I opened unpaid disputes with eBay and heard nothing back. Decided not to re-list and sold phone to a friend for £250 at mates rates. Been busy with work this week so haven't had time to chase eBay up when... this morning eBay have taken £28.00 in sellers fees from the credit card linked with my paypal - even though I haven't even been able to sell anything using their sh***y buyer biased website.

Rant over.


----------



## DPG (Dec 7, 2005)

That's why I stopped using eBay 5 years ago.

Full of time wasters and scammers.


----------



## Shug750S (Feb 6, 2012)

Never used it....

Maybe works for some people, but just not for me


----------



## jjosh (Oct 13, 2013)

Gave eBay a call and they've refunded me the money and have set up my account for me that nobody with an unpaid item case can bid. Same goes for those with 0% feedback or without a credit/debit card registered to PayPal.

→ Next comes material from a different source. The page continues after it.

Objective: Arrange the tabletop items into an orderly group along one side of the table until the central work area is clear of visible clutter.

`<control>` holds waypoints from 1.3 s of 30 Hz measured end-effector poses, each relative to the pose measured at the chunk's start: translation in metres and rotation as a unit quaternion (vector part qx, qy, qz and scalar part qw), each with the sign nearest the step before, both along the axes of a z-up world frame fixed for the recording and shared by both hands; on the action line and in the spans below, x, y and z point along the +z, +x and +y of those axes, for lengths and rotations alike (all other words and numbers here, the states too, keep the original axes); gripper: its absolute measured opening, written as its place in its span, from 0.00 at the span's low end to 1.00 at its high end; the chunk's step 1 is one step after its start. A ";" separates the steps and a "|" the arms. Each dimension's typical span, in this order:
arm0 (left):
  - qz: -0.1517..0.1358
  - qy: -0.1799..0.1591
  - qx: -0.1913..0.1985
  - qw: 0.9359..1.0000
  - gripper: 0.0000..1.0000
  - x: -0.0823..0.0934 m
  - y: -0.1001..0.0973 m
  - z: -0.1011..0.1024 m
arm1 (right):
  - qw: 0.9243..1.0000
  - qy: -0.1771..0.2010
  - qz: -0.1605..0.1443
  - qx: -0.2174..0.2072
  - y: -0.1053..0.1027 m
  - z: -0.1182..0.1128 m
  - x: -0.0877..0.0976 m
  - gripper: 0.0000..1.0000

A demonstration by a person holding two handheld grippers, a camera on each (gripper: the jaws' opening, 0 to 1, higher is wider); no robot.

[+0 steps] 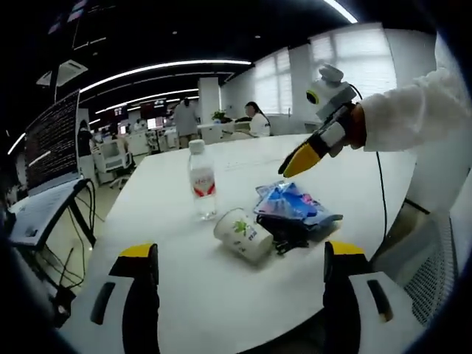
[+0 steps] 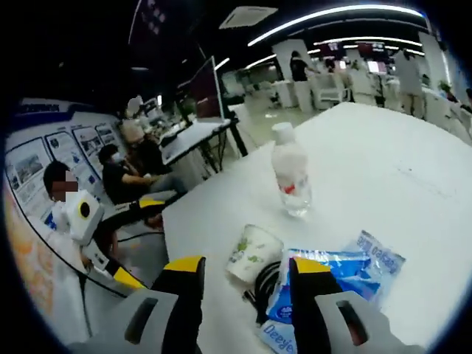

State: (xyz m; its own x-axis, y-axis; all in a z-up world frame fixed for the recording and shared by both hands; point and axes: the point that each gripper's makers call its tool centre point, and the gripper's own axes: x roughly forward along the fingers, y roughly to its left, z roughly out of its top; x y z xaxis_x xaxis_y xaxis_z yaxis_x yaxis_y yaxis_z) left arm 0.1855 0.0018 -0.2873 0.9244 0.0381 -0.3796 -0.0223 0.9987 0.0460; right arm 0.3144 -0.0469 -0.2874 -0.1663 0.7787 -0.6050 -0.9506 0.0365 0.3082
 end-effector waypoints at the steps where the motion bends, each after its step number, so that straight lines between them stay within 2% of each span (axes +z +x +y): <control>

Question is do I now go and sell the iPad? Might give it once last chance. :?


----------



## mullum (Sep 16, 2011)

I don't sell using auctions. I find the going rate by doing searches (including completed listings) and position my item either as the cheapest (for a quick sale) or the "best deal" (if condition or included accessories are factors).
With buy it now - you can set it so that the buyer can only buy if they pay immediately.
You also need to know inside out how eBay and PayPal work so that you follow the procedures to the letter and in the correct timeframes. You never give anyone the benefit of the doubt, buyer or seller, and start resolution cases and end them as per the rules.
May sound harsh, but as long as your intentions are to be fair and honest - there's no offence caused and it's just business.


----------



## Lollypop86 (Oct 26, 2013)

You could try gumtree and a cash sale?

J
Xx


----------



## Fizzleh (Jan 22, 2014)

there's no point in selling high priced goods on eBay anymore, they just scam you with final value fees as well as PayPal fees. I sell on Gumtree now. It'll take a couple weeks sometimes to spark some interest but at least you don't get those hefty selling fees. I never post either, I always arrange a pickup so I'll have cash in hand at the end

What iPad are you planning to sell btw?


----------



## jjosh (Oct 13, 2013)

Fizzleh said:


> there's no point in selling high priced goods on eBay anymore, they just scam you with final value fees as well as PayPal fees. I sell on Gumtree now. It'll take a couple weeks sometimes to spark some interest but at least you don't get those hefty selling fees. I never post either, I always arrange a pickup so I'll have cash in hand at the end
> 
> What iPad are you planning to sell btw?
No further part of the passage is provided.